His character "Law & Order" (1990) and "Law & Order: Trial by Jury" (2005) character, Detective Lennie Briscoe, was the longest running character on American prime time live action television from May 2004, when "Frasier" (1993) ended, to March 2005. Kelsey Grammer had played Dr. Frasier Crane in "Cheers" (1982) and "Frasier" (1993) since November 1984. Richard Belzer, who has played Detective John Munch in "Homicide: Life on the Street" (1993) and "Law & Order: Special Victims Unit" (1999) since January 1993, is the current holder of the title.

Before joining the cast of "Law & Order" (1990) in 1992, he played a defense attorney named Frank Lehrman in the Season Two episode "The Wages of Love". Detective Lennie Briscoe, the character he later played on the series for twelve seasons, hated defense attorneys for defending "the scum of the earth."

The "Law & Order: Trial by Jury" (2005) episode "Baby Boom" was dedicated to his memory. At the end, a message was shown that said "For Jerry".

Is one of four cast members from "Law & Order" (1990) whose character became a regular on a "Law & Order" spin-off. He played Det. Lennie Briscoe in both "Law & Order" and "Law & Order: Trial by Jury" (2005). Although he was signed as a regular cast member in L&O:TBJ, he died unexpectedly after shooting only two episodes.

Along with Chris Noth, Dann Florek and Fred Dalton Thompson, he is one of four "Law & Order" (1990) cast members who later joined the regular cast of one of the spin-off series. He played Detective Lennie Briscoe in "Law & Order" (1990) from 1992 to 2004 and was a member of the original cast of "Law & Order: Trial by Jury" (2005).

Although he and Steven Hill appeared in 177 episodes of "Law & Order" (1990) and the "Law & Order: Special Victims Unit" (1999) episode "Entitled" together, the only time that they ever appeared on screen together was during one brief scene in the "Law & Order" (1990) Season Seven episode "Corruption".

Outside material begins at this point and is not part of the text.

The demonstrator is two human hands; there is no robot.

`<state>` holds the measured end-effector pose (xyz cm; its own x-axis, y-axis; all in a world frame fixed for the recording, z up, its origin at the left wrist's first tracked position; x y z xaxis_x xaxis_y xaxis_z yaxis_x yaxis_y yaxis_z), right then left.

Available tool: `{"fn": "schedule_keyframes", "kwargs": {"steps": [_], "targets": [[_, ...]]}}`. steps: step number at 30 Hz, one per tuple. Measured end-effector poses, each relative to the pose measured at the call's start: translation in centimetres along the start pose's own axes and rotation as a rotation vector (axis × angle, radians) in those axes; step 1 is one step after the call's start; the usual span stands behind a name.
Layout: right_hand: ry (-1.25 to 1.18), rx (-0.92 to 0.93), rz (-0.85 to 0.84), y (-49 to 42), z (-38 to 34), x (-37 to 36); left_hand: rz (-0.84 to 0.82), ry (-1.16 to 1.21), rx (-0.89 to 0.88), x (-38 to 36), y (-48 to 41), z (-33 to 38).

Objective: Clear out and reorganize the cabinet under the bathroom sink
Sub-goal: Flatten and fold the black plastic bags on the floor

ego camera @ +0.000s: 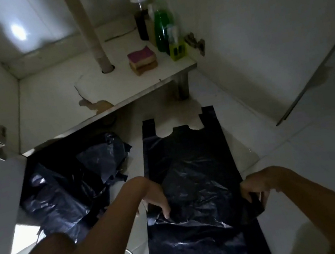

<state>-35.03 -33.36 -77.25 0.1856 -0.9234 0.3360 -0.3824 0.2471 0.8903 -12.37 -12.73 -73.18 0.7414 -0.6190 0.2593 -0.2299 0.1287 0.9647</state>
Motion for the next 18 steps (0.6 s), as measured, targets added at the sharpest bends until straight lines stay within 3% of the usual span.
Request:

Along with S. Epatha Merkerson, Annie Parisse,Milena Govich, and Jeremy Sisto one of only 5 "Law & Order" (1990) cast members to play a different character in an episode before joining the cast in a later season. (Michael Imperioli and J.K. Simmons also played multiple roles, but were not permanent additions to the cast.).

Was an organ donor and upon his death he gave his eyes as a gift of sight.

Made his Broadway stage debut as Smith, the Police Constable, in "The Threepenny Opera".

W 53rd St. in Manhattan has been named Jerry Orbach Way!.
[on working on "Law & Order" (1990)] It's a lot more fun for actors to cry and rant and rave, or have a drug problem or a drinking problem. Once in a while I get jealous of people who get to do real histrionics. But that's all right. That stuff's only about awards. It's not about people watching. People are very loyal to our show and they want to see the case resolved in an hour.

It may sound a little off the wall to say this, but having the opportunity to do this in this long an arc has given me - and is continuing to give me - a feeling that I'm doing something for the city and for the people of it and for the cops. I see it every day on the street. The profile of "Law & Order" (1990) has gotten bigger and bigger. And the way the city feels about us . . . it's like we're part of the good things that happen in the city.